ABOUT THE COVER

Bernard F. Stehle

[Spring 8 (1999): 6-14]

1.

Image

One afternoon in Manhattan in the fall of 1982, Frances Steloff, a young 95 at the time (she lived to be 101), excused herself from the living room of her apartment to prepare tea, leaving me alone for a few moments. For the previous several hours, I had been making slides of the Cummings’ art that still remained in the care of the Gotham Book Mart, the legendary literary establishment she had founded 62 years earlier. Marion Cummings had died in 1969, fourteen months after GBM’s exhibition of Cummings’ early watercolors and sketches, the first-ever show in its improvised gallery on the second floor.

Ms. Steloff lived on the third floor. The walls of her living room were crowded with decades of memorabilia, including many photographic portraits in frames of all sizes and conditions—a tilting assemblage of literary luminaries whom I instinctively sought to identify. A 16" x 20’ picture of Henry Miller was easy at any distance, but obstructing my scrutiny of many smaller photos were the unsteady stacks of books and other things—potted plants, objets d’art, table lamps—occupying every surface of every piece of furniture abutting the walls. By carefully moving—a la Cummings—a perhaps fraction of lampshade here, an inch of book there, I managed to inspect up close (and without breaking anything) a number of these other photos, including several memorable snapshots, before a raspy whistle blooming in the kitchen broke the spell, reminding me it was tea-time at the Gotham and not, after all, the store’s 1941 beer-and-pretzels party for Kenneth Patchen, pictured with his new book, The Journal of Albion Moonlight.

As I turned toward the center of the living room, where a small table had been set, a previously unnoticed portrait now grabbed my attention—seized it, rather. The wickedly placid face emanating from a silver-gelatin print pulled me toward the cluttered [end page 6] desk where, matted and unframed, the image lay propped against some books. I picked it up with the greatest care, almost convinced that the smoldering visage might further transmogrify itself if disturbed.

To whom does this ghostly face belong? The scar from that deep gutter, carved below the right eye, must surely be (no?) the rim of his glasses—or, if rimless, then simply a macabre metaphor, generated by spectral reflection off the perimeter of the glass itself. And his left eye!—the socket empty, the eyeball itself nothing but a blurred wad of tissue bulging away from the cheek....
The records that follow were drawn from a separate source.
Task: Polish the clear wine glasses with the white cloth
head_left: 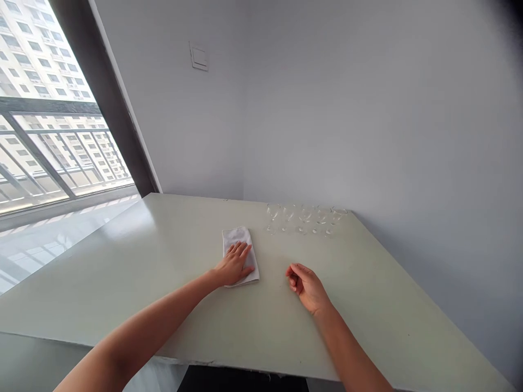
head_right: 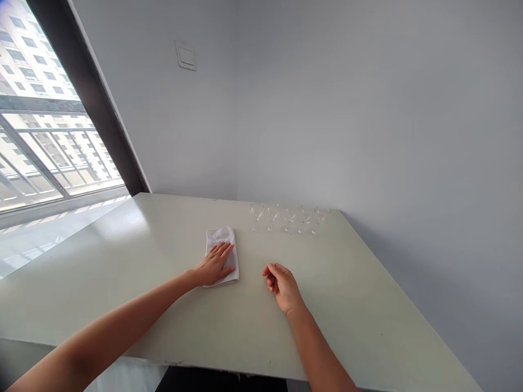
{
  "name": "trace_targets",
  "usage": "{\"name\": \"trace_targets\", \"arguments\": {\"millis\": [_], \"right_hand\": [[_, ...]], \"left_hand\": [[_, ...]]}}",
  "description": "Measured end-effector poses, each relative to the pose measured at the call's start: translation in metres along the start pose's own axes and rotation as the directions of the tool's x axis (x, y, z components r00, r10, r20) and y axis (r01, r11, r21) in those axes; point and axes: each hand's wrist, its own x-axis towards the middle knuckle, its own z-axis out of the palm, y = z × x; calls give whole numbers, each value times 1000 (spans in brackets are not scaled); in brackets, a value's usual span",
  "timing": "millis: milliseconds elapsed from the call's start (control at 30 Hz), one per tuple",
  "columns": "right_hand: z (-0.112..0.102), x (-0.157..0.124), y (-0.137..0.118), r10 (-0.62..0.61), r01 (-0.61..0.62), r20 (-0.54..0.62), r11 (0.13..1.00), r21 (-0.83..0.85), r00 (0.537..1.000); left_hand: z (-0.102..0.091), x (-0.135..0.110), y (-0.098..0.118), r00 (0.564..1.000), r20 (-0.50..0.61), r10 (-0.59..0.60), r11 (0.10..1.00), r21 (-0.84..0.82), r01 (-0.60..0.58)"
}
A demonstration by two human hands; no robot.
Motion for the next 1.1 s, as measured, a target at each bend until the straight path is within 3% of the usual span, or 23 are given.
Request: {"name": "trace_targets", "arguments": {"millis": [133, 300, 400, 500, 633, 800, 933, 1100], "right_hand": [[6, -2, 4, 39, -37, 34, 997, -62, 999], [7, -1, 5, -3, -2, -21, 965, -264, 1000], [3, -1, 6, -14, -2, -45, 939, -344, 999], [-1, 0, 10, -15, -3, -42, 924, -383, 999], [-5, 3, 16, -4, -12, -41, 917, -399, 999], [-8, 5, 18, 6, -21, -38, 915, -403, 999], [-8, 4, 19, -7, -7, -33, 917, -400, 999], [-9, 2, 16, -43, 23, -44, 924, -381, 998]], "left_hand": [[-2, 47, -29, 995, 100, 20, 999, 43, -25], [-8, 93, -71, 987, 131, -98, 989, 120, 83], [-15, 104, -104, 976, 101, -194, 973, 143, 179], [-27, 98, -144, 950, 67, -305, 942, 167, 291], [-49, 64, -198, 887, 5, -463, 869, 201, 452], [-78, -6, -250, 772, -60, -632, 744, 231, 627], [-95, -67, -271, 685, -82, -724, 651, 246, 718], [-108, -135, -279, 591, -92, -801, 554, 258, 791]]}}
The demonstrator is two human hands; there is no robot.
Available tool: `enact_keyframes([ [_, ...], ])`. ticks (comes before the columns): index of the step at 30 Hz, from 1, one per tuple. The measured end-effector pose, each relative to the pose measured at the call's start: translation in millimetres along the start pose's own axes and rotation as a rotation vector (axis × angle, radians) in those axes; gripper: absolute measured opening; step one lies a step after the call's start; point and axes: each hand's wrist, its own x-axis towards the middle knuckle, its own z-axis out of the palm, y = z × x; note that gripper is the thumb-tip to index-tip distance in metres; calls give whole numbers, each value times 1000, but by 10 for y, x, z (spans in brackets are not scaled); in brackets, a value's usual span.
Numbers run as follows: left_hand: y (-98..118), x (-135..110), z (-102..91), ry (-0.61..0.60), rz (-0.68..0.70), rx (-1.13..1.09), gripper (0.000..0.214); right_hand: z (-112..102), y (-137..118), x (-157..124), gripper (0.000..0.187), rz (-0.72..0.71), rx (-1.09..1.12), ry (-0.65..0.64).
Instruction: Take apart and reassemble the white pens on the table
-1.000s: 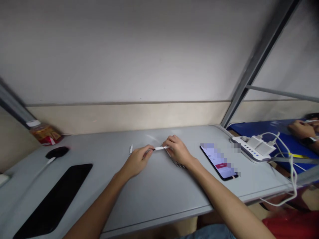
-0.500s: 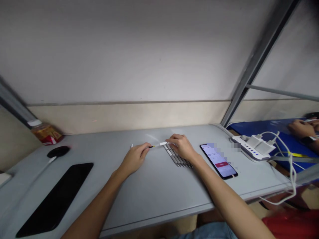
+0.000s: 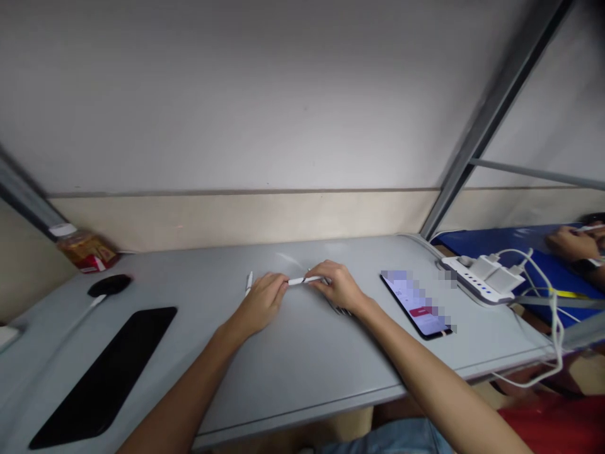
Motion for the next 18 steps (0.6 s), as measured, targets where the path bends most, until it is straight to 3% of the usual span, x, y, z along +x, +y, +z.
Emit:
enact_keyframes([
  [6, 52, 18, -20, 86, 36, -12, 24, -63, -64, 10, 36, 246, 128, -97],
  [10, 39, 21, -29, 87, 9, -24, 22, -141, -25, 18, 35, 242, 267, -83],
  [12, 25, 21, -29, 73, 9, -26, 23, -167, 1, 14, 29, 249, 270, -110],
  [15, 9, 22, -26, 65, 26, -19, 24, -173, 26, 4, 39, 316, 267, -186],
  [18, -2, 23, -23, 69, 18, 5, 24, -165, 38, -3, 31, 288, 303, -181],
])
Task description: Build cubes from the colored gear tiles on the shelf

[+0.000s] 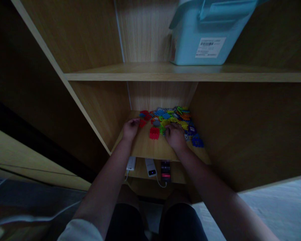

Several, less malignant clues in this sea of shadows—the domed, nearly bald head; the stubby goatee and oddly broad mustache; the rumpled shirt collar and drab, loosely knotted tie—bedeviled me with their familiarity until, finally, I thought to lift the soiled mat. As if I had just raised a flap of cardboard box to reveal the identity of a long forgotten soul asleep on a steam vent, a flutter of pained laughter escaped my throat upon seeing the inscription underneath. It confirmed that the darkly dignified figure was indeed none other than Joseph Ferdinand Gould (1889-1957), a.k.a. Professor Sea Gull, author of the world’s longest unwritten book, "The Oral History of Our Time," and the elusive subject of Joseph Mitchell’s superb biographical profile, Joe Gould’s Secret. [1]

Yes, Joe Gould, he of the innumerable marble copybooks; the eccentric beggar and denizen of Greenwich Village eateries and flophouses; the same little guy who, encouraged by enough free beers, would perch upon a barroom table and recite stanzas of Longfellow’s "Hiawatha" in "seagullese" (his own translation, of course); and who wryly admitted to having at least one psychiatric symptom: "I have a delusion of grandeur—I believe myself to be Joe Gould." [2]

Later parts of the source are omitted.